Among my sitdown favorites are Antica Osteria della Foce where the farinata is the main event along with a couple of other daily changing dishes, many out of the grand oven in the front. The place is jamming all day. La Cantina di Colombo is a 35-seater with simple and delicious primi, including a definitive minestrone, followed by a list of steaks, all served with a great wine by the glass list. There’s even an oil list for tasting the local liquid green gold.
Enoteca Infernotto is more of a snack place in a great downtown location with grissini and focaccia worth the trip alone, but also has a discreet list of local salume and wines including the mythic and hard to find sciacchetra from Rollandi by the glass. I love Trattoria del Liberale because it is all Genova, all the time; pure Ligurian tradizione, a little hectic, with a capricious tangy “this is how it’s supposed to be” attitude. This is where the heavens open for the fritto misto, a glorious mixed fry of chicken, sweetbreads, gizzards, miniscule vegetables, sweet custard, and the odd slightly raisiny grape.

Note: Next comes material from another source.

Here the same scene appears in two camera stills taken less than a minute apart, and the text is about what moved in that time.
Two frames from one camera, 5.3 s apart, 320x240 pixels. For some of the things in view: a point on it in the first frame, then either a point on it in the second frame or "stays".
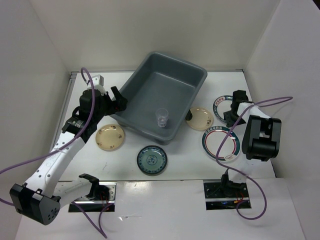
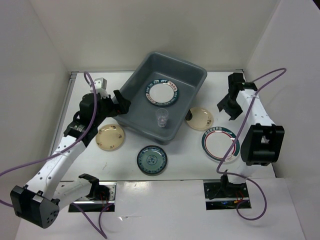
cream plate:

An honest and brilliant experience based more on the moon than the purely Genovese tradition, kind of a mix between Friuli and Liguria, is the very cool Toe Drue the only real tablecloth restaurant on my Genova list. From jota to trofie, from scampi alla busara to capon magro, the dishes from these two incredible regions come together in a mellifluous harmony to create an unusual new tradition in this city of sailors. This is not a fancy place but one where the kitchen and the dining room sail on smooth seas, together and in perfect key.